TRY IT: Please give back, word for word, only the lines starting at the one containing "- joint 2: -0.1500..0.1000" and ending at the one containing "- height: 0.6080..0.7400" within the material below.

SOURCE DATA:
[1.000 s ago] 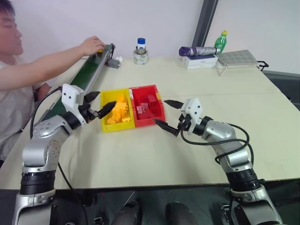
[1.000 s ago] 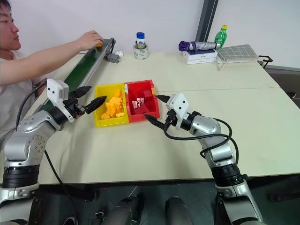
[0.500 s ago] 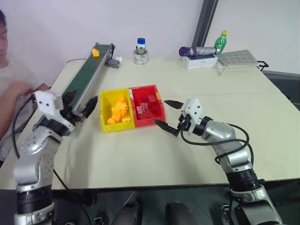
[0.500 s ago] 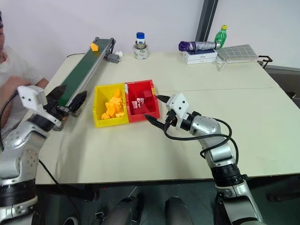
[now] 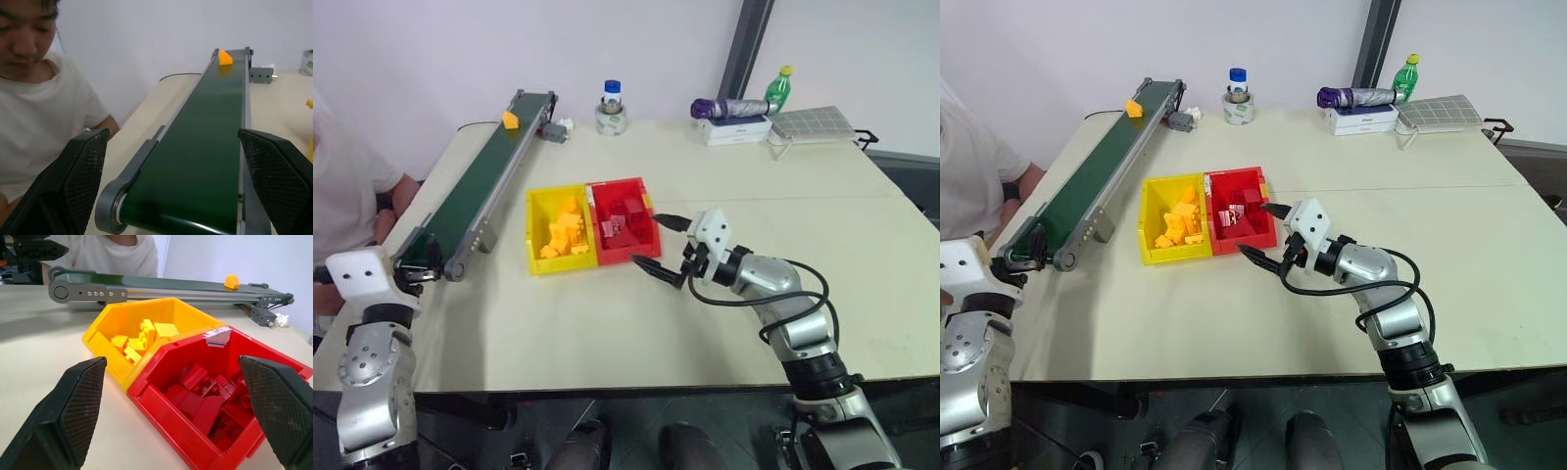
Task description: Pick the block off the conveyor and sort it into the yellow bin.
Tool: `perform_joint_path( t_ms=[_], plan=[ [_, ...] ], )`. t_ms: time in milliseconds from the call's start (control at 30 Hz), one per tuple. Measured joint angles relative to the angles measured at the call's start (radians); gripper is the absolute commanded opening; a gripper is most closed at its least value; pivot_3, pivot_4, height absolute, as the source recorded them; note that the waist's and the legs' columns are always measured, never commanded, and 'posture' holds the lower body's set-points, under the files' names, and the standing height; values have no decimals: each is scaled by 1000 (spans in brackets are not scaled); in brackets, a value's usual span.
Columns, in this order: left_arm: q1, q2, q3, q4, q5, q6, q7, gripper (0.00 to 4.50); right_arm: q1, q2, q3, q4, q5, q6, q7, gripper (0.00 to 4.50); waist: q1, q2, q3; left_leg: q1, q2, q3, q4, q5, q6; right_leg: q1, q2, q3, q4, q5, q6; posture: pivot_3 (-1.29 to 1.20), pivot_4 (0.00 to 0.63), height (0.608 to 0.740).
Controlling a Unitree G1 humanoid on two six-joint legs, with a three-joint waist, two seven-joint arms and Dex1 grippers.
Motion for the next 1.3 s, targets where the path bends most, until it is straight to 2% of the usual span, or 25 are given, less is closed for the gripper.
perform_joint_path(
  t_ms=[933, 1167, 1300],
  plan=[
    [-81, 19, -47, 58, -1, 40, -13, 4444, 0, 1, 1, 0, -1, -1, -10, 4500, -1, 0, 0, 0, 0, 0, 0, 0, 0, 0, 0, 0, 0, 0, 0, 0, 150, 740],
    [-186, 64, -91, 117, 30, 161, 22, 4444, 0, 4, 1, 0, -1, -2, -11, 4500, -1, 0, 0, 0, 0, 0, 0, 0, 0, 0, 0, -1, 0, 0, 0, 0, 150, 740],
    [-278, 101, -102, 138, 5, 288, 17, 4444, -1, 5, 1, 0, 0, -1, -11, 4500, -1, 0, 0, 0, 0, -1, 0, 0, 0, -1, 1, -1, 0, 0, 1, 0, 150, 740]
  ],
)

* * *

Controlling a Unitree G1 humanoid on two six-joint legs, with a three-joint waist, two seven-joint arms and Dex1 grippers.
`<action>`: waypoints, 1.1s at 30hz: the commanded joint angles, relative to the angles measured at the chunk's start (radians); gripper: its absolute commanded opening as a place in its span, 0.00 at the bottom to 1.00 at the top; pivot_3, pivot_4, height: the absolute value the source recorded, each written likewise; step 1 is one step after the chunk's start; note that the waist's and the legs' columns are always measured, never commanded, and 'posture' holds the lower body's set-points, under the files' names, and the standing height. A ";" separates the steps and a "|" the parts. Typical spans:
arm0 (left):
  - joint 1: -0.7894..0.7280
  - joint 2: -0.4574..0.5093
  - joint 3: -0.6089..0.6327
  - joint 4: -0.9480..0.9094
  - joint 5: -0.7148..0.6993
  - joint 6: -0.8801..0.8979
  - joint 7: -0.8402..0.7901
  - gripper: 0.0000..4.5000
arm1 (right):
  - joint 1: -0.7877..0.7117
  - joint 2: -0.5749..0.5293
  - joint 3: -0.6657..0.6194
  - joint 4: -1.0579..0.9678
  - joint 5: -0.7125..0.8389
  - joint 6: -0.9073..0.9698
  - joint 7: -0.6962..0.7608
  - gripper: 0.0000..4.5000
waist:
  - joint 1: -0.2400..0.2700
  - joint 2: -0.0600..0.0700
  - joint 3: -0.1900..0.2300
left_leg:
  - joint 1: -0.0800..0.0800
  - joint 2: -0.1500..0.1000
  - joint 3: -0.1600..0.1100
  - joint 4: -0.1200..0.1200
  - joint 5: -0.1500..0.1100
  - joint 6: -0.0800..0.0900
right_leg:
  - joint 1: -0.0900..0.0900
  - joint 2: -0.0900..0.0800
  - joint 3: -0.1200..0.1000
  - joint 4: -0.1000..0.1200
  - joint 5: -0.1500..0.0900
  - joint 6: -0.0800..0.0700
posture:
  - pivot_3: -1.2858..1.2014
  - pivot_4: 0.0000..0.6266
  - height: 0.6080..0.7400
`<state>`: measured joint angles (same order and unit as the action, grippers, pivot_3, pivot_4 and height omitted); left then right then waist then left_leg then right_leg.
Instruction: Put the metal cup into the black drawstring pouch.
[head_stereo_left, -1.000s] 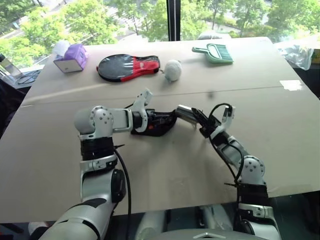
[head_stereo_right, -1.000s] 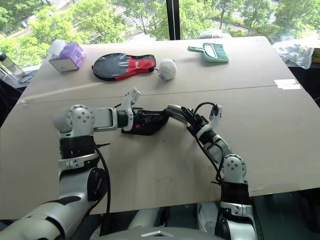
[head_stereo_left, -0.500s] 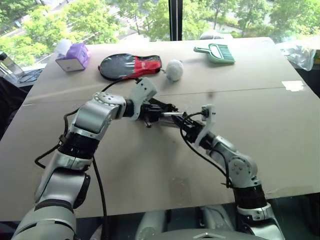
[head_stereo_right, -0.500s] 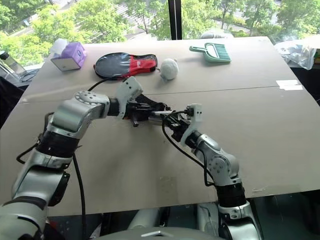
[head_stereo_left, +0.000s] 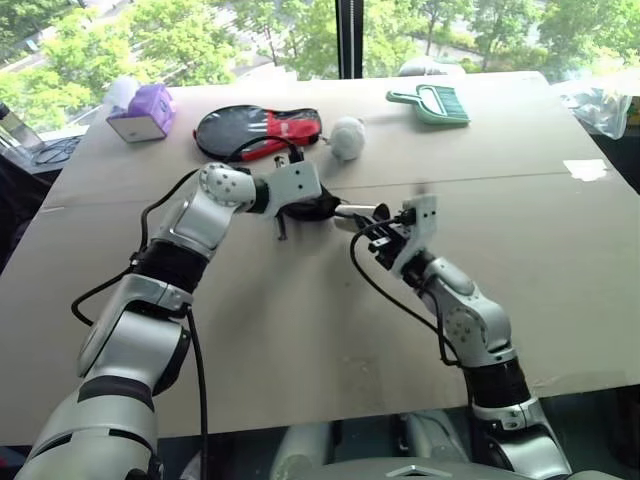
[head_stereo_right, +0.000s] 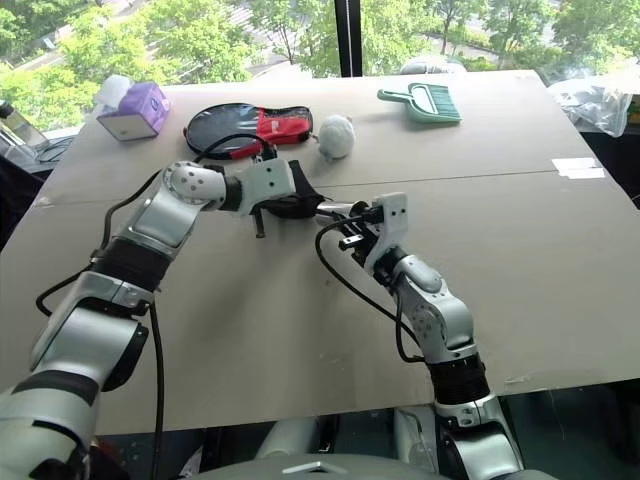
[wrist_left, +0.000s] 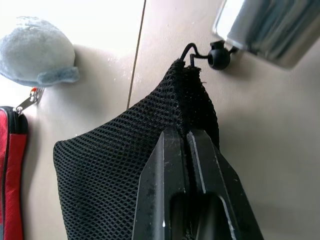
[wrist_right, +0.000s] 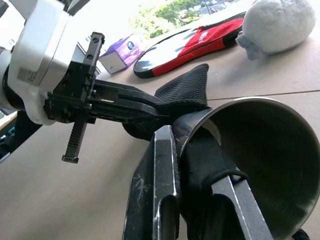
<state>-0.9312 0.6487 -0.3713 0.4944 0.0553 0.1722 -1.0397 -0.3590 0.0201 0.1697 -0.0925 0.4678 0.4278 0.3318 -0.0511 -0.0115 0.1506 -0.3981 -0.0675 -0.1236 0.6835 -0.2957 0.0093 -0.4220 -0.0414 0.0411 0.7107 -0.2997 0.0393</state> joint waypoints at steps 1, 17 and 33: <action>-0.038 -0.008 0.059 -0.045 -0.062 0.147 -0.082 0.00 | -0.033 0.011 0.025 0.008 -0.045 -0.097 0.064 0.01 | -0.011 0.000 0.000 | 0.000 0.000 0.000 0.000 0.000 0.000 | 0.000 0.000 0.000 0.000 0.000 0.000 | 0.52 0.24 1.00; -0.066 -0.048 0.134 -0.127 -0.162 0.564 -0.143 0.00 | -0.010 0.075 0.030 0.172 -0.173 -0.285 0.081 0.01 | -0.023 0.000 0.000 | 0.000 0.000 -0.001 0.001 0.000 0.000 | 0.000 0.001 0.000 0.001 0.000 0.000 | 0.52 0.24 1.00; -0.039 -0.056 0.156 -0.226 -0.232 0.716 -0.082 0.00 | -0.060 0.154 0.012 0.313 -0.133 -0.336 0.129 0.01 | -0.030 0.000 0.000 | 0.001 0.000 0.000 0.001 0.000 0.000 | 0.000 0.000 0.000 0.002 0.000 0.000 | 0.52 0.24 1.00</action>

OUTPUT FOR THIS TASK:
  - joint 2: -0.1500..0.1000
  - joint 3: -0.1600..0.1100
  - joint 4: -0.1200..0.1200
  - joint 5: -0.1500..0.1100
  - joint 6: -0.0800..0.0900
right_leg:
  - joint 1: -0.0900..0.0900
  - joint 2: -0.0900..0.0800
  - joint 3: -0.1200..0.1000
  - joint 4: -0.1000..0.1200
  - joint 5: -0.1500..0.0900
  - joint 6: -0.0800..0.0700
posture:
  - pivot_3: -1.2858..1.2014
  - pivot_4: 0.0000..0.6266
  - height: 0.6080..0.7400

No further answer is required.